The upshot has been a growing “Syrianization” of the banlieues complete with radical imams spewing hatred at all and sundry, extremist camps and schools, and ISIS-style attacks on everyone from freethinkers like the Charlie Hebdo cartoonists to religious minorities like the Jews.  Yet François Hollande is just as paralyzed as his mentor Obama, declaring war on Islamic fundamentalism while at the same time siding with the Saudis, the ultimate jihadist state, in its efforts to overthrow one of the few secular regimes left standing in the Middle East.  The civil war can only intensify in its latest venue.

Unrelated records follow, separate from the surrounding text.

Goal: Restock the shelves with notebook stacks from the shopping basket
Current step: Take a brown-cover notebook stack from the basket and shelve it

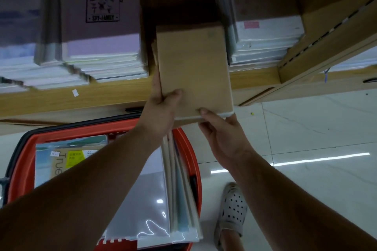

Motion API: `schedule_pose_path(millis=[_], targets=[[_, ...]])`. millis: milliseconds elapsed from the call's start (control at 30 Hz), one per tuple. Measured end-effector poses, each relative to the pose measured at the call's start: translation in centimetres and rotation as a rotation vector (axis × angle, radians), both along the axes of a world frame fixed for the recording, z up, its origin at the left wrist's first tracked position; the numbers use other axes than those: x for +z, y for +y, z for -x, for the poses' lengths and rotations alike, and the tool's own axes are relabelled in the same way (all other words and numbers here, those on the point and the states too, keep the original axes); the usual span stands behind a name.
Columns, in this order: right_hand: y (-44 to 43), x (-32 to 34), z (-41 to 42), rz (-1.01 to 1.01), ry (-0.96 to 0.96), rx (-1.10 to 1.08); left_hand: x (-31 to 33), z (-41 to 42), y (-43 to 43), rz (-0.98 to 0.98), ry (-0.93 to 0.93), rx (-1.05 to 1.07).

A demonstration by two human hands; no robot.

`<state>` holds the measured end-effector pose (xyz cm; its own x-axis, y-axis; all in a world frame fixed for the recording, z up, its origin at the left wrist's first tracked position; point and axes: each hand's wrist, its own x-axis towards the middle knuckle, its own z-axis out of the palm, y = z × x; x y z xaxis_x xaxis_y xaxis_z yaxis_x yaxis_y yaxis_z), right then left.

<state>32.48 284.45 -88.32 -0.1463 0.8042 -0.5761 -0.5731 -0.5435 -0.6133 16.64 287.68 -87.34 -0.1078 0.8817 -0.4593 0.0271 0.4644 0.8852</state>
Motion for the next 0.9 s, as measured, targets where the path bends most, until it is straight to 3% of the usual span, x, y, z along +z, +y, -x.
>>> schedule_pose_path(millis=[167,267,400,500,900], targets=[[5.4,0.3,2.1,0.114,-0.102,-0.176,0.7,0.3,5.3,0.015,0.086,-0.015],[7.2,1.0,2.9,0.216,-0.101,-0.284,0.8,-0.5,5.7,0.032,0.149,0.087],[7.9,1.6,3.4,0.247,-0.14,-0.105,0.7,-2.1,4.8,0.103,0.049,0.147],[8.7,1.7,3.1,0.236,-0.11,-0.097,0.9,-2.9,5.9,0.144,-0.025,0.25],[11.9,3.5,4.2,0.261,-0.052,-0.193,0.1,-1.0,9.3,0.045,0.145,0.118]])
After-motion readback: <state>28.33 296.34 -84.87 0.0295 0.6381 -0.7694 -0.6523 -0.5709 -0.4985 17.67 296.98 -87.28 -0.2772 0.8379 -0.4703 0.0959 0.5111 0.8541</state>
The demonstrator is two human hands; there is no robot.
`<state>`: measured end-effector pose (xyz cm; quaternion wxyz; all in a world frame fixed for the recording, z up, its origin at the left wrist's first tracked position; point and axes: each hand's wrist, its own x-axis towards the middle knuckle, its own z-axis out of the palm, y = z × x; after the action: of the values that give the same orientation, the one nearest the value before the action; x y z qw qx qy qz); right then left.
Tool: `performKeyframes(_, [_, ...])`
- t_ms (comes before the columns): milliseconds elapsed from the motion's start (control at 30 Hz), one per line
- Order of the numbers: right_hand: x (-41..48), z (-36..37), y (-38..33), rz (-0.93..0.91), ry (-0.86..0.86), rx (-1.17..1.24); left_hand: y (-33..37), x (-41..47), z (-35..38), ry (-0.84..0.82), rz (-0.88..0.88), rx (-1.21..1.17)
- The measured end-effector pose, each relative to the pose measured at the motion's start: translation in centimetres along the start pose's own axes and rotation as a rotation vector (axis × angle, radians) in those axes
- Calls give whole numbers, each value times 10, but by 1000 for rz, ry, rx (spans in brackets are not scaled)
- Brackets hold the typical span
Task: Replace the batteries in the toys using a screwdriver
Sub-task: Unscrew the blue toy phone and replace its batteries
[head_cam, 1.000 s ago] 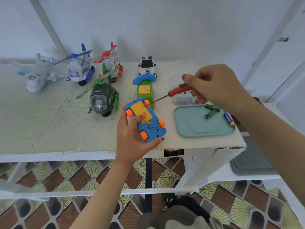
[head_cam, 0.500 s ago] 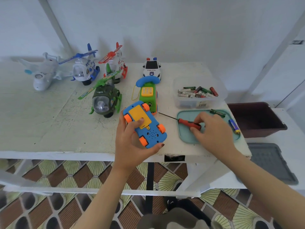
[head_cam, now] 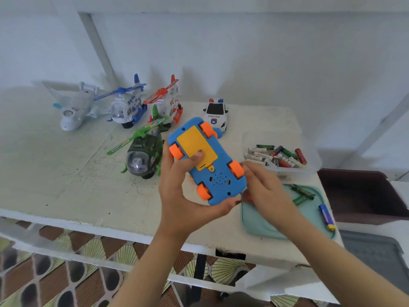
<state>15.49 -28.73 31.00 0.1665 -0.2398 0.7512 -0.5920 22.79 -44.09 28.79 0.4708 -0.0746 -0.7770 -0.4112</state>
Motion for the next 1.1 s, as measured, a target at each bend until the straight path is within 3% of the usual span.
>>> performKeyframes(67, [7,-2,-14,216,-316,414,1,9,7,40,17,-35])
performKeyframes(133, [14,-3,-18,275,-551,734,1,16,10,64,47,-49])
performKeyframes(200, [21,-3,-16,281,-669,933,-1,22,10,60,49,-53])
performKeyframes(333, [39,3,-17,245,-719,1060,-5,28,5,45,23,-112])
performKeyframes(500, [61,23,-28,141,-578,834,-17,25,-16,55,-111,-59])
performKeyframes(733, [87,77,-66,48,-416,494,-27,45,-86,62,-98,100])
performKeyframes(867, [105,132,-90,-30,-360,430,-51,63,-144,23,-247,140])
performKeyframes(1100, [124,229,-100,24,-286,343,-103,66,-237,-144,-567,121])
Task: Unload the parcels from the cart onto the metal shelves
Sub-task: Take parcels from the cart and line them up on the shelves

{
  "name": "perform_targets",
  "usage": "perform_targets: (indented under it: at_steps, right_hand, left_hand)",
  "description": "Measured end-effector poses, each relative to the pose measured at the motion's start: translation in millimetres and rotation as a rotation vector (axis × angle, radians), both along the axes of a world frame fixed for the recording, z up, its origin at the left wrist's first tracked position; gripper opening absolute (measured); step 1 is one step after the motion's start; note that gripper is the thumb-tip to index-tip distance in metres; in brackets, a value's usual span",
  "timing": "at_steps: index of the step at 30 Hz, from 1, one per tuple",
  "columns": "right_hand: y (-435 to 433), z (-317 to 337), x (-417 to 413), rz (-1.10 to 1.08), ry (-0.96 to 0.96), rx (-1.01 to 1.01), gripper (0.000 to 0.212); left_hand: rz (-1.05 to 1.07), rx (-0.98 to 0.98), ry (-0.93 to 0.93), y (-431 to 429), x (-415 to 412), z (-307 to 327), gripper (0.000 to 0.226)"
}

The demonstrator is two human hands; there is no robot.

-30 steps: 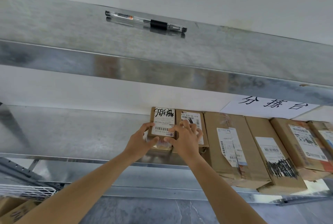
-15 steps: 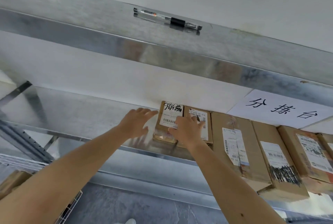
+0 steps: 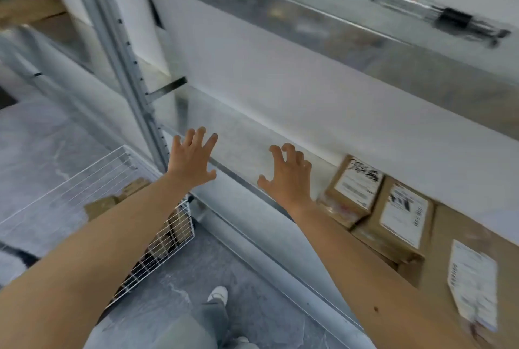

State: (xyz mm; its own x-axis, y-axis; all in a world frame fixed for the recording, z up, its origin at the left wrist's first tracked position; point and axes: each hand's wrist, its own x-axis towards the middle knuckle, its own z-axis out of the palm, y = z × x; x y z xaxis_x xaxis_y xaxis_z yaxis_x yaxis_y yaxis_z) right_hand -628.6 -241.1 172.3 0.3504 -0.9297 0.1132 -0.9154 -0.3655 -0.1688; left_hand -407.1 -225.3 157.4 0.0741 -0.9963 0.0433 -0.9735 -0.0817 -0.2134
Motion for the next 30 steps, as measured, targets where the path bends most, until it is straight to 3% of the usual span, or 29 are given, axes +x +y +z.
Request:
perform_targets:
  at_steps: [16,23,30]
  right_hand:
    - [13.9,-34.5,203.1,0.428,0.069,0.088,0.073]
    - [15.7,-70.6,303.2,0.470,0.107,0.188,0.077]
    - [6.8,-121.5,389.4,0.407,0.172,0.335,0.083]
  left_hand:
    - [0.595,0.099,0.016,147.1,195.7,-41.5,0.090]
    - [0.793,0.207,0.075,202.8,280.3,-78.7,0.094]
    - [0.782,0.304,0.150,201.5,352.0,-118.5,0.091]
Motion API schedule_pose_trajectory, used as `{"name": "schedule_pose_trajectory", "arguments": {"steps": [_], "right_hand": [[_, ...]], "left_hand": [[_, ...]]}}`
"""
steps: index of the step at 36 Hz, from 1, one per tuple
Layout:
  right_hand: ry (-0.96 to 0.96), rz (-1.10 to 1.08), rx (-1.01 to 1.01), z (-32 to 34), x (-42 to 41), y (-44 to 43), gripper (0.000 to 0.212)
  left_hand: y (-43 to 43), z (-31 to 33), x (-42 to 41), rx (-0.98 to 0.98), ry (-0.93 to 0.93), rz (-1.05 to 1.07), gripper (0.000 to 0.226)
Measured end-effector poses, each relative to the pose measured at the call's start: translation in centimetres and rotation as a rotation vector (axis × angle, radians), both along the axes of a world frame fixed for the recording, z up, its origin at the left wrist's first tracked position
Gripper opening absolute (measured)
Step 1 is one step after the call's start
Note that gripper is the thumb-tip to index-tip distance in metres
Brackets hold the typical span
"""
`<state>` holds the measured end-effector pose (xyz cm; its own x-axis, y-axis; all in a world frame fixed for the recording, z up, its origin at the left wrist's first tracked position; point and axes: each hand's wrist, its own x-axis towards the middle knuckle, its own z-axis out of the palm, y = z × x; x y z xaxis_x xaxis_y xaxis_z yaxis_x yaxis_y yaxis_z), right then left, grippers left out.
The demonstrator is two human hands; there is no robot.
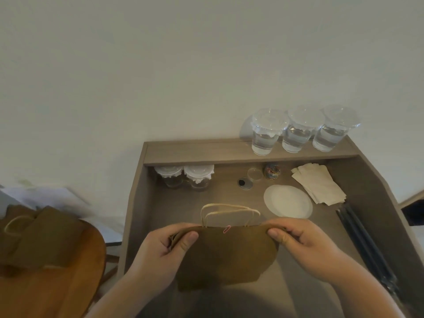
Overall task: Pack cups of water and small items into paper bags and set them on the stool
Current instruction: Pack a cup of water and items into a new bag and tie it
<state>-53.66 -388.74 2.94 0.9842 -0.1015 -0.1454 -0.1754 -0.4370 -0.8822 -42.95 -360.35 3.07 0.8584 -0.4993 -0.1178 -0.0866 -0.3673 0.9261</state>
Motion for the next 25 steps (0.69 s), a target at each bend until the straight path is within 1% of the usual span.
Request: {"name": "schedule_pose_trajectory", "arguments": {"steps": [4, 6, 7, 8, 11, 12, 14, 16, 18, 19, 21, 23, 25], "right_hand": [[-0.040, -0.001, -0.002, 0.5, -0.3, -1.2, 0.028], [-0.079, 0.003, 0.021, 0.8, -0.3, -1.9, 0.046], [-0.094, 0.030, 0.029, 1.0, -0.3, -2.2, 0.052], [-0.115, 0.059, 0.030, 1.4, -0.2, -2.4, 0.052], [-0.238, 0.167, 0.013, 3.1, 0.1, -2.8, 0.033], [-0.263, 0.206, 0.015, 3.8, 0.2, -2.7, 0.030], [-0.311, 0.292, 0.012, 5.0, 0.3, -2.7, 0.031], [-0.369, 0.376, -0.033, 5.9, 0.5, -2.1, 0.033], [-0.443, 0.433, -0.109, 6.9, 0.5, -0.8, 0.032], [-0.455, 0.460, -0.114, 7.4, 0.4, -0.1, 0.030], [-0.465, 0.516, -0.063, 8.1, 0.3, 1.4, 0.028], [-0.474, 0.567, 0.005, 8.1, 0.2, 3.3, 0.021], [-0.471, 0.647, 0.042, 8.4, 0.0, 6.0, 0.010]], "left_hand": [[-0.2, 0.8, -2.0, 0.007, -0.035, 0.043, 0.027], [-0.2, 1.2, -3.4, -0.005, -0.047, 0.080, 0.025], [-0.3, 1.5, -4.3, -0.014, -0.063, 0.108, 0.024], [-0.4, 1.9, -5.1, -0.019, -0.085, 0.144, 0.024], [-0.8, 2.9, -8.1, 0.006, -0.155, 0.291, 0.032], [-0.7, 3.2, -9.1, 0.021, -0.174, 0.342, 0.034], [-0.4, 3.9, -11.0, 0.068, -0.188, 0.402, 0.032], [0.4, 4.4, -13.0, 0.111, -0.204, 0.440, 0.028], [1.6, 5.1, -15.0, 0.098, -0.227, 0.521, 0.018], [2.2, 5.5, -16.2, 0.092, -0.226, 0.546, 0.014], [3.8, 6.0, -18.4, 0.097, -0.231, 0.603, 0.020], [5.6, 6.2, -20.4, 0.089, -0.201, 0.670, 0.015], [7.8, 6.6, -22.8, 0.086, -0.202, 0.744, 0.014]]}}
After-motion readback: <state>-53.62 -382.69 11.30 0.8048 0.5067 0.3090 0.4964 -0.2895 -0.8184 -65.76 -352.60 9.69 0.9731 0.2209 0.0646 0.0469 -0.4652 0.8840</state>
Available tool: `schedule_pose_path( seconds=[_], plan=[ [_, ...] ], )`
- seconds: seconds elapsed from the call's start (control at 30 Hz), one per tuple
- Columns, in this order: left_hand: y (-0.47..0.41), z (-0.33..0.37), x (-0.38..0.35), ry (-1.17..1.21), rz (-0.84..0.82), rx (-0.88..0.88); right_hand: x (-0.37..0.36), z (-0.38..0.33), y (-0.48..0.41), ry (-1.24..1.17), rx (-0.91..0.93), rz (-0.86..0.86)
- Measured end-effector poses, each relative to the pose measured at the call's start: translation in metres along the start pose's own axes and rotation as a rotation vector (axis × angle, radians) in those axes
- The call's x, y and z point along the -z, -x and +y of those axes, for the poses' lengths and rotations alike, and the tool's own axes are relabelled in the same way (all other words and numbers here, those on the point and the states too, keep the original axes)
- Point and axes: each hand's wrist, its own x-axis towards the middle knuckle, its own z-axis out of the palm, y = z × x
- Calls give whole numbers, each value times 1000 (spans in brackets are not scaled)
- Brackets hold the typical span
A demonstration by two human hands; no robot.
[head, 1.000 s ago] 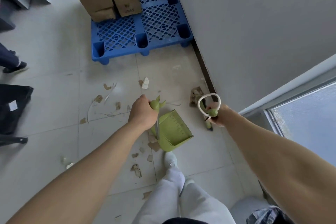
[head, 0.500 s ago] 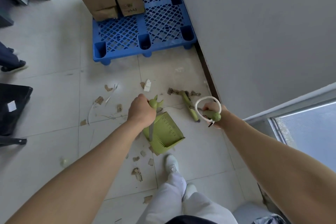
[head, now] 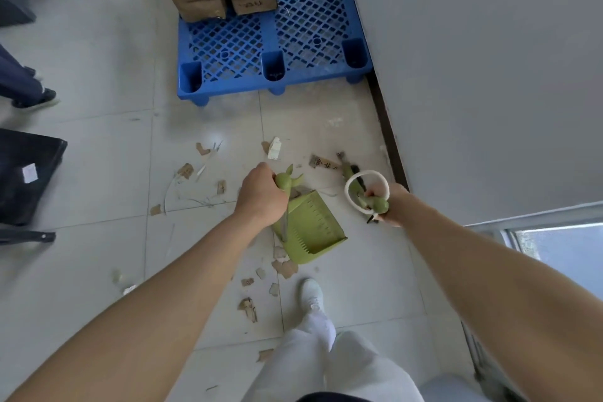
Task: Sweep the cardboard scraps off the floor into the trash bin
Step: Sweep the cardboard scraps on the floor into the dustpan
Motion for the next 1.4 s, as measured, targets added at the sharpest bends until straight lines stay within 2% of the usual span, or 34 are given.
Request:
schedule_pose_path(
  seconds=[0.3,0.47,0.6,0.8,1.0,1.17,1.3,1.4],
  plan=[
    [-16,25,0,34,35,59,19,-34,-11,-91,21,-100],
    [-18,45,-7,3,84,87,41,-54,-20,-130,55,26],
    [-20,63,-15,38,120,98,71,-87,-34,-150,77,14],
    [-28,78,-28,40,176,148,94,-116,-68,-116,-16,-53],
    [-23,80,-41,86,208,254,46,-105,-62,203,-44,-288],
    [-9,75,-31,136,273,337,43,-115,-59,78,-32,-393],
    [5,63,-20,137,321,387,26,-118,-44,173,41,-309],
    [17,51,-13,170,352,427,17,-130,-43,154,21,-226]
  ],
)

Although Chérif and Saïd Kouachi never got an opportunity to fight in Syria and Iraq, they reportedly rubbed shoulders with mujahideen who did.  But Chérif did succeed in traveling to Yemen, an other war-torn society in which the U.S. is also playing both sides of the fence, i.e. bombing Al Qaeda militants while at the same time joining with the Saudis in backing local Wahhabists in their fight against Shi‘ite insurgents known as Houthis  Since Wahhabists and Al Qaeda are often difficult to tell apart, Saudi money has wound up flowing to both, with little or no protest from the Americans as far as anyone can discern.

Benefiting from both U.S. and Saudi largesse, Chérif Kouachi used the money and training provided by the Wahhabists and Al Qaeda to assemble his little venture against Charlie Hebdo.  This doesn’t make it a black flag operation, but, rather, a classic case of blowback.  After financing Islamic-fundamentalist violence in Yemen, Iraq, Syria, and numerous other placesl, the U.S. and its allies can hardly be surprised that it is now washing up in Paris.